- **WORK REQUIRED**: Among the entries below, please show each line that carries the word "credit".

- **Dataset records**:
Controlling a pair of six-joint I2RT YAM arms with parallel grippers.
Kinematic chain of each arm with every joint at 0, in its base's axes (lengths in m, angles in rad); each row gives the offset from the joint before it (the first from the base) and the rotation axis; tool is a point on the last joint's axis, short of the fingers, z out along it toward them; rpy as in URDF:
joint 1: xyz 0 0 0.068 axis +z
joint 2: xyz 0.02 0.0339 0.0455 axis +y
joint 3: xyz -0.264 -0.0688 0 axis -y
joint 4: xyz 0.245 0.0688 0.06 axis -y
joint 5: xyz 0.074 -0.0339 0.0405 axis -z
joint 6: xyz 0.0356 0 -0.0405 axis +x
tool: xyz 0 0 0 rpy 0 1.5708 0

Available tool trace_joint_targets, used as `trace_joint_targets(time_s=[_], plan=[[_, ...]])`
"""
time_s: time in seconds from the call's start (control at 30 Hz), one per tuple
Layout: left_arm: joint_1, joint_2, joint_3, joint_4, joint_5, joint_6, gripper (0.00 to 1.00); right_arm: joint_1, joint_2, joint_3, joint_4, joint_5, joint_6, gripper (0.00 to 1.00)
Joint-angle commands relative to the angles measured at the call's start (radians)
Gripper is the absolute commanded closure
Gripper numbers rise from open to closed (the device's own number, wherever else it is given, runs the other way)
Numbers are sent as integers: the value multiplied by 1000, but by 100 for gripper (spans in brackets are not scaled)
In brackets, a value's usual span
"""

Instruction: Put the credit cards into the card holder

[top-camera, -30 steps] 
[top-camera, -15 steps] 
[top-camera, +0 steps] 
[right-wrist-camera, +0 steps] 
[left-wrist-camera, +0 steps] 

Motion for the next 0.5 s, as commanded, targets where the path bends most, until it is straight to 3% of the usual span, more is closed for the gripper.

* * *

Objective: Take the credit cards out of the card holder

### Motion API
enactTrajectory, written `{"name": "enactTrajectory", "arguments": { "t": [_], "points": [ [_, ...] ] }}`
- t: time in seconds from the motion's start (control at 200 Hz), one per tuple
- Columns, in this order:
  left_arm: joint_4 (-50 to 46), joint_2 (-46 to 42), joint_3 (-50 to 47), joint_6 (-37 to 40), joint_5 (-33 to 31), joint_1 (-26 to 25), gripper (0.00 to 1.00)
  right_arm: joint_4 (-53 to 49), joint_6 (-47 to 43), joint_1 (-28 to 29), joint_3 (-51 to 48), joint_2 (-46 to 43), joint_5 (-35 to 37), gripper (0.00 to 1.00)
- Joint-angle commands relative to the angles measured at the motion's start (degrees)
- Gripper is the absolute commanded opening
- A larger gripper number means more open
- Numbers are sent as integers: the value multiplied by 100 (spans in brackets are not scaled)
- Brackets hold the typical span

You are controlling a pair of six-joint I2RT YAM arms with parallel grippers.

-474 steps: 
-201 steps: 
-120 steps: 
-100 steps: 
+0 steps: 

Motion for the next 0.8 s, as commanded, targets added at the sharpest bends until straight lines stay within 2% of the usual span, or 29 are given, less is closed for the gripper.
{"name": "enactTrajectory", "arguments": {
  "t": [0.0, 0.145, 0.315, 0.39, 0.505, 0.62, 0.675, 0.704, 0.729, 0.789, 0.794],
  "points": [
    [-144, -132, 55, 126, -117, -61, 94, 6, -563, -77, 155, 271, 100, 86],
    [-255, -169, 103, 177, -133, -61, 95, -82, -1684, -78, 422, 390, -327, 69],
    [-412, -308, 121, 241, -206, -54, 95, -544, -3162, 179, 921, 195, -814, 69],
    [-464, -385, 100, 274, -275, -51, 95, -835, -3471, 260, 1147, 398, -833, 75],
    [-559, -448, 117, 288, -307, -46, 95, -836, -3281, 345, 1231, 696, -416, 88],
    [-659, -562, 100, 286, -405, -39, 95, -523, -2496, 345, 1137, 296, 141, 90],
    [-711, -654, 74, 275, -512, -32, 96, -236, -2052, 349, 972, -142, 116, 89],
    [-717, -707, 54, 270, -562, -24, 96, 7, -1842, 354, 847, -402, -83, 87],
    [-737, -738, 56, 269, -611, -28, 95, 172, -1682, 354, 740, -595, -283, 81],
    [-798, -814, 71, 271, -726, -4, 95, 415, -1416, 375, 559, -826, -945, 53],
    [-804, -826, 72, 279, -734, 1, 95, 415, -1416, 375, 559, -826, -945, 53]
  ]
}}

- **ANSWER SPACE**:
Instruction: Put the credit cards into the card holder
Objective: Take the credit cards out of the card holder

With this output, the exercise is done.